Source code for MDAnalysis.coordinates.PDBQT

# -*- Mode: python; tab-width: 4; indent-tabs-mode:nil; coding:utf-8 -*-
# vim: tabstop=4 expandtab shiftwidth=4 softtabstop=4 fileencoding=utf-8
#
# MDAnalysis --- http://www.MDAnalysis.org
# Copyright (c) 2006-2015 Naveen Michaud-Agrawal, Elizabeth J. Denning, Oliver Beckstein
# and contributors (see AUTHORS for the full list)
#
# Released under the GNU Public Licence, v2 or any higher version
#
# Please cite your use of MDAnalysis in published work:
#
# N. Michaud-Agrawal, E. J. Denning, T. B. Woolf, and O. Beckstein.
# MDAnalysis: A Toolkit for the Analysis of Molecular Dynamics Simulations.
# J. Comput.

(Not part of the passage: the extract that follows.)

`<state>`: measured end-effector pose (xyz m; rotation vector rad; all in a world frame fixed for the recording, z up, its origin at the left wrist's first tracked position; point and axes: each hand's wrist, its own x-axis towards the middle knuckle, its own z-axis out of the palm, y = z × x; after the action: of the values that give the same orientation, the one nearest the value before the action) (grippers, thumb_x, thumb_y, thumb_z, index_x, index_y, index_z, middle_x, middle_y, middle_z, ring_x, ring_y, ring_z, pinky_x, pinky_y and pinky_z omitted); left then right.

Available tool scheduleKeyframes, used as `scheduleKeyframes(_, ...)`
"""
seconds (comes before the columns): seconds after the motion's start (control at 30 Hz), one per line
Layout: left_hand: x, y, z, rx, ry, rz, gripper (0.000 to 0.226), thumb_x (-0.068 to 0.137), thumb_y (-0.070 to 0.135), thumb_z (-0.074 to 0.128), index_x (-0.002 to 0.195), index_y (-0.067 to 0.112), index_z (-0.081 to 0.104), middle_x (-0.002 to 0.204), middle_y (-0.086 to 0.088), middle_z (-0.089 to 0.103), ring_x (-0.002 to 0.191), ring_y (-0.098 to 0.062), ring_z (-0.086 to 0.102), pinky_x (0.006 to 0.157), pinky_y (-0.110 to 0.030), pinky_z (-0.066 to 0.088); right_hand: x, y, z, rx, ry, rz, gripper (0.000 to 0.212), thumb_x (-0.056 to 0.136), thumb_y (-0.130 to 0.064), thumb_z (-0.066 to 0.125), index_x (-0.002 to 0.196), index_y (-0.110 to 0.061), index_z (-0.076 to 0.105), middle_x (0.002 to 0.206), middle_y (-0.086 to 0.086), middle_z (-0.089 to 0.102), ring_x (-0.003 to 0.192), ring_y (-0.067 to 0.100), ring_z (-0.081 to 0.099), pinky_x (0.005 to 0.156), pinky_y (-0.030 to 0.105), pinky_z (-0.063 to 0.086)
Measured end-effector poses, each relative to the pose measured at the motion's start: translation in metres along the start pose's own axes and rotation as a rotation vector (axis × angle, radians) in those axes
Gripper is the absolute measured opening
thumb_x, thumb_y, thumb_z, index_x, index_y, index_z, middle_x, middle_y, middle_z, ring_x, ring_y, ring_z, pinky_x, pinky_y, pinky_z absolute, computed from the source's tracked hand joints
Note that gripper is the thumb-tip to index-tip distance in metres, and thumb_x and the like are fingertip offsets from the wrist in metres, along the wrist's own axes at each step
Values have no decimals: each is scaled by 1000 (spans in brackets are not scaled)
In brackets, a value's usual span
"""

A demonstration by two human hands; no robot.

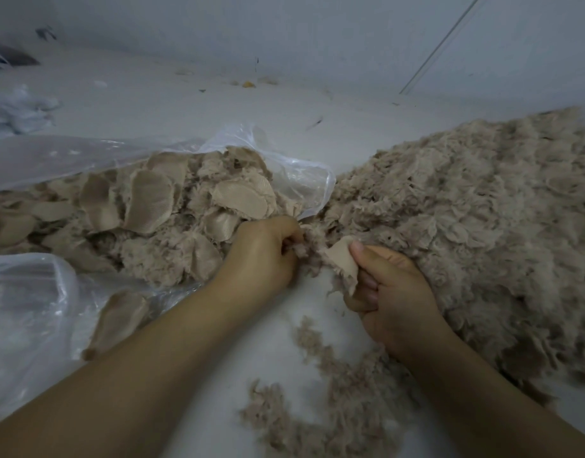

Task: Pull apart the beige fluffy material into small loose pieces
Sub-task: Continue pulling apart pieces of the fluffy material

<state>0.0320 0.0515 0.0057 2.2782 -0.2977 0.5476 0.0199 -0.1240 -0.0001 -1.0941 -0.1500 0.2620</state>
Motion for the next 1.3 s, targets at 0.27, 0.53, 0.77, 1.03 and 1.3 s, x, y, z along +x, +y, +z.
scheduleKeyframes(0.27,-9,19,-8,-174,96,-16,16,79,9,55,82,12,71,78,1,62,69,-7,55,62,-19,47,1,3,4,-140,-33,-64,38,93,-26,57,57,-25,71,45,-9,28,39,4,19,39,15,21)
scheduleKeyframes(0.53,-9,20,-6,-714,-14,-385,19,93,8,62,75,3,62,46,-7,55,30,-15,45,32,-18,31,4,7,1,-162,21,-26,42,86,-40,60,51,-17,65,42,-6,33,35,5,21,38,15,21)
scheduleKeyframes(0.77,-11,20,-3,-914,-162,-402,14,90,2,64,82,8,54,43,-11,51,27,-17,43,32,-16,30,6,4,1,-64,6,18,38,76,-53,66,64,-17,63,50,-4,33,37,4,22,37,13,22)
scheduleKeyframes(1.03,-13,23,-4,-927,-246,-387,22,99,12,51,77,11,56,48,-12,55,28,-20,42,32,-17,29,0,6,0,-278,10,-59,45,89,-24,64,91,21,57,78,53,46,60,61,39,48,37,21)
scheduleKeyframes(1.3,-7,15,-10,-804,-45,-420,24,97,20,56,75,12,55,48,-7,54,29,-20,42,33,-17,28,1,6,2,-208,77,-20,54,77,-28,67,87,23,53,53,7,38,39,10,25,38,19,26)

Chem. 32 (2011), 2319--2327, doi:10.1002/jcc.21787
#


"""
PDBQT structure files in MDAnalysis --- :mod:`MDAnalysis.coordinates.PDBQT`
===========================================================================

MDAnalysis reads coordinates from PDBQT_ files and additional optional
data such as B-factors, partial charge and AutoDock_ atom types.  It
is also possible to substitute a PDBQT file for a PSF file in order to
define the list of atoms (but no connectivity information will be
available in this case).

.. _PDBQT:
   http://autodock.scripps.edu/faqs-help/faq/what-is-the-format-of-a-pdbqt-file
.. _AutoDock:
   http://autodock.scripps.edu/
"""

import os
import errno
import numpy

import MDAnalysis.core
import MDAnalysis.core.util as util
import base

from MDAnalysis.topology.core import guess_atom_element

# PDBQTReader and Writer classes will subclass PrimitiveReader/Writer from PDB module
#from MDAnalysis.coordinates.PDB import PrimitivePDBReader
#from MDAnalysis.coordinates.PDB import PrimitivePDBWriter
#from MDAnalysis.coordinates.PDB import Timestep


import warnings


class Timestep(base.Timestep):
    @property
    def dimensions(self):
        """unitcell dimensions (`A, B, C, alpha, beta, gamma`)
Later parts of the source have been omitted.